Uber touts new navigation features like a gentle-on-the-eyes night mode, a system designed to be seen from a phone that’s 3 feet away and mounted on a dashboard, and a preview of the very first turn a driver has to make after pulling away from a curb.

They have “redesigned everything from the ground up,” Gupta says; part of that includes the integration of TomTom’s navigation data. It’s the beginning of a longer process, and Gupta points out that drivers can still use whatever navigational app they want.

Their goal is to “build an experience that is really, really integrated in the app,” Gupta says, custom-made for the complex situations Uber drivers are in. “Obviously we have a long way to go.”

But mapping is complicated. (Just ask Apple, whose first version of Apple Maps was heavily criticized.) It’s a point that Gupta, who used to work at Google Maps, appreciates.

Christopher Mertz, the principal project scientist at Carnegie Mellon’s Robotics Institute, and a cofounder of a company called Roadbotics, has a hunch that there might be more to the story.

“Right now, they’re doing it for navigation,” he says. “But I think even more importantly it will be for their autonomous driving.”

Mertz focuses his research on the perception systems of autonomous cars. He says that map-makers need to keep in mind factors like scale and accuracy, and deal with incorporating data from multiple sources. Self-driving cars, he points out, need to have very fine-grained maps, down to the inch or smaller.

Autonomous driving—which Uber has already piloted in Pittsburgh—requires dealing with variables like, say, whether vegetation is obstructing a view around a corner, Mertz points out. As Uber takes more control over the navigation process, it could help them learn more, he says. “Maps are very important for autonomous driving.”

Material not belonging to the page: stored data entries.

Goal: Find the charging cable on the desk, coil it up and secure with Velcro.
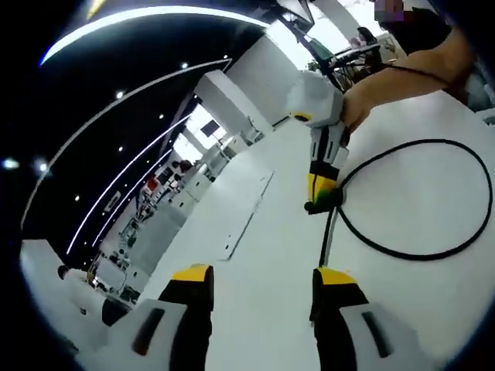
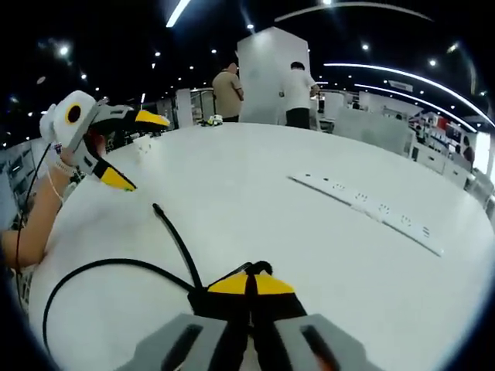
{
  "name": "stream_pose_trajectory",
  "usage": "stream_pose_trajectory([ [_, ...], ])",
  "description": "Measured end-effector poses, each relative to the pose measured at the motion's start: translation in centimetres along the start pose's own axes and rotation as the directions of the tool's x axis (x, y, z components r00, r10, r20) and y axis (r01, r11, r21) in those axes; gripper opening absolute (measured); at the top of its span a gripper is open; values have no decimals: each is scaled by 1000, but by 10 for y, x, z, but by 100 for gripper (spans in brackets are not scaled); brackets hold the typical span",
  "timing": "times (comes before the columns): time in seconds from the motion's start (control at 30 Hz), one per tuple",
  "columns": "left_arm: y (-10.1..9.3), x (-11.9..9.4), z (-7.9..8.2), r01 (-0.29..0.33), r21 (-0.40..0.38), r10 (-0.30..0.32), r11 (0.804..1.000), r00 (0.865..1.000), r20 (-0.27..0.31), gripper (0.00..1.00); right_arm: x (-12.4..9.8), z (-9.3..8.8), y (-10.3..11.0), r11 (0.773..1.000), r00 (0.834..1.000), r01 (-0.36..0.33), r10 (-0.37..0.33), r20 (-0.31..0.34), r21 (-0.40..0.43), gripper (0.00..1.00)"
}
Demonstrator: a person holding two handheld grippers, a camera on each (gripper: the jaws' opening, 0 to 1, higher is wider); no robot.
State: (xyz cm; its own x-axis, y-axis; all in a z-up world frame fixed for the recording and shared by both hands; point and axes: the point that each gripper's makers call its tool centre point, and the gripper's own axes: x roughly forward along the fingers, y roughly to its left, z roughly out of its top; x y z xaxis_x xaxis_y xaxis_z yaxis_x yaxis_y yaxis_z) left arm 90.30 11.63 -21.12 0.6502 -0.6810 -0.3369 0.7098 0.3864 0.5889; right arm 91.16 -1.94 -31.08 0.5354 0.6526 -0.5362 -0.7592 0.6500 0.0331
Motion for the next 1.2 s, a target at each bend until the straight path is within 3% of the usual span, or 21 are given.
stream_pose_trajectory([
  [0.13,17,-3,9,-46,-122,57,991,994,94,58,0,0,1,1000,1000,4,-4,6,-2,2],
  [0.2,25,-5,8,-72,-176,92,982,989,111,60,0,0,0,1000,1000,5,-5,8,0,2],
  [0.27,42,-7,6,-138,-253,172,957,978,117,65,0,0,1,1000,1000,6,-6,6,-7,2],
  [0.3,49,-8,6,-154,-324,205,933,970,129,70,0,0,1,1000,1000,8,-8,3,-10,2],
  [0.33,55,-8,8,-149,-404,226,903,963,149,76,0,0,2,1000,1000,10,-10,0,-14,2],
  [0.4,69,-13,10,-156,-515,282,843,943,175,77,0,-1,2,1000,1000,14,-14,-3,-16,2],
  [0.43,79,-17,8,-192,-553,334,811,927,169,77,-1,-1,2,1000,1000,15,-15,-3,-16,2],
  [0.53,99,-26,-1,-322,-578,461,750,881,107,74,-1,-1,1,1000,1000,12,-12,0,-11,2],
  [0.57,106,-30,-5,-359,-614,509,703,857,82,74,-1,-1,1,1000,1000,12,-12,2,-9,2],
  [0.63,112,-34,-10,-373,-679,547,632,836,49,76,-1,-1,1,1000,1000,10,-10,3,-9,2],
  [0.67,118,-38,-14,-372,-735,573,567,819,28,77,-1,-2,1,1000,1000,8,-8,3,-11,2],
  [0.7,120,-39,-16,-369,-753,579,545,815,20,78,-2,-2,1,1000,1000,7,-7,2,-12,2],
  [0.77,130,-47,-21,-360,-825,630,436,777,-6,82,-2,-2,2,1000,1000,7,-7,1,-13,2],
  [0.8,132,-50,-22,-339,-856,649,390,761,-6,87,-2,-2,2,1000,1000,8,-8,0,-13,2],
  [0.83,135,-53,-21,-310,-882,665,354,747,5,91,-2,-3,2,1000,1000,8,-8,0,-12,2],
  [0.87,135,-55,-21,-283,-903,671,322,741,8,91,-2,-3,2,1000,1000,9,-9,0,-10,2],
  [0.9,137,-58,-21,-265,-916,686,301,727,15,92,-3,-3,2,1000,1000,10,-10,1,-9,2],
  [0.93,138,-60,-20,-254,-922,695,292,719,23,93,-3,-3,2,1000,1000,11,-11,1,-7,2],
  [0.97,137,-60,-20,-259,-915,688,308,725,27,94,-3,-3,2,1000,1000,12,-12,2,-5,2],
  [1.2,137,-55,-18,-229,-929,678,289,735,29,94,4,4,-12,996,996,82,-83,33,30,2],
])
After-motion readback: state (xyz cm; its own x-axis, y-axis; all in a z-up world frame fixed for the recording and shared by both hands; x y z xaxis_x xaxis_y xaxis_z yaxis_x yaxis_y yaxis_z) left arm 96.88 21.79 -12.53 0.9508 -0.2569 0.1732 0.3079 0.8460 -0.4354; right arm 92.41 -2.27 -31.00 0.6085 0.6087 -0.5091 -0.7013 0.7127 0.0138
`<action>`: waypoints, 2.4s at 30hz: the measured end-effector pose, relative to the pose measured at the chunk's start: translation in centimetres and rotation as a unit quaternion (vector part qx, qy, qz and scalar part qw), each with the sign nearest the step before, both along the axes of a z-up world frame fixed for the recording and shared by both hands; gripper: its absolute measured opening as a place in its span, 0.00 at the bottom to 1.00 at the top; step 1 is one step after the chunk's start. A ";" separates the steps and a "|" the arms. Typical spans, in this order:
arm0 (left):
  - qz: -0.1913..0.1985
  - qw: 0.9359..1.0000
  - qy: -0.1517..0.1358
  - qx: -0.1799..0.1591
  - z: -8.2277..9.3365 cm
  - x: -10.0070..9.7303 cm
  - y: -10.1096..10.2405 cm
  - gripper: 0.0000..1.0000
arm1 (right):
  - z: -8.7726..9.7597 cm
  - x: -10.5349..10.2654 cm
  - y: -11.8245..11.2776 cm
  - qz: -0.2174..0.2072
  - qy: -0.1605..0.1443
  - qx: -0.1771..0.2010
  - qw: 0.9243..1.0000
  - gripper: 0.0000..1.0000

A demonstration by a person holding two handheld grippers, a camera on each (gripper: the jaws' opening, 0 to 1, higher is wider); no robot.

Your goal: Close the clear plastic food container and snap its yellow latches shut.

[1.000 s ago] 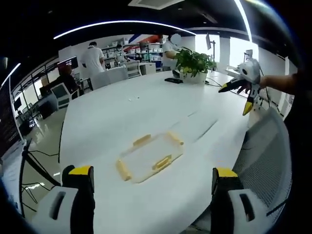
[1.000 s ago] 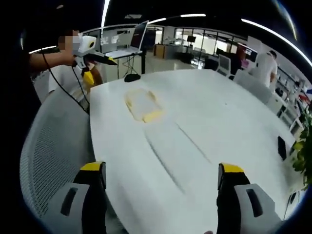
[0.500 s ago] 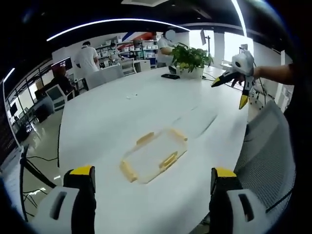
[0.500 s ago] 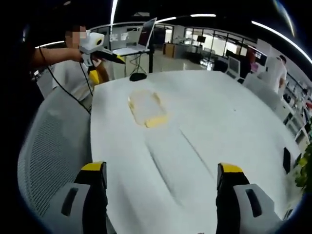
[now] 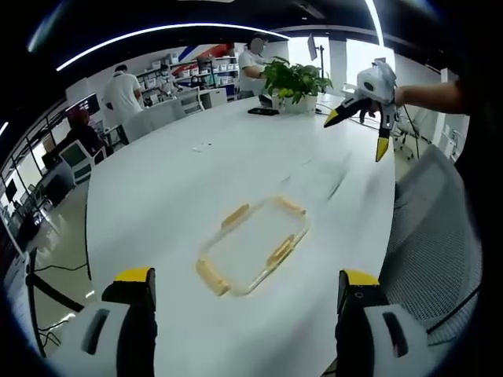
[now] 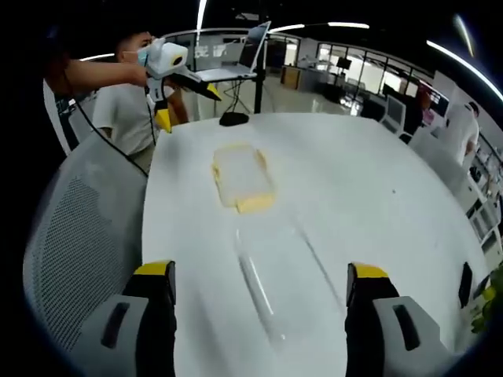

Part of the broader context is that Waymo (a part of Google parent company Alphabet) is suing Uber over technology relating to self-driving vehicles, although an Uber spokesperson strongly emphasized that the company’s mapping and navigation initiative is completely unrelated to that ongoing litigation. On another point, Gupta says that Google’s tech was never part of Uber’s driver-facing navigation features in its app, and still is not.

As for self-driving cars, Gupta says they have “nothing to announce on that right now,” emphasizing that this update is really about giving the drivers a better experience. “From my perspective, that is what we are focused on right now.”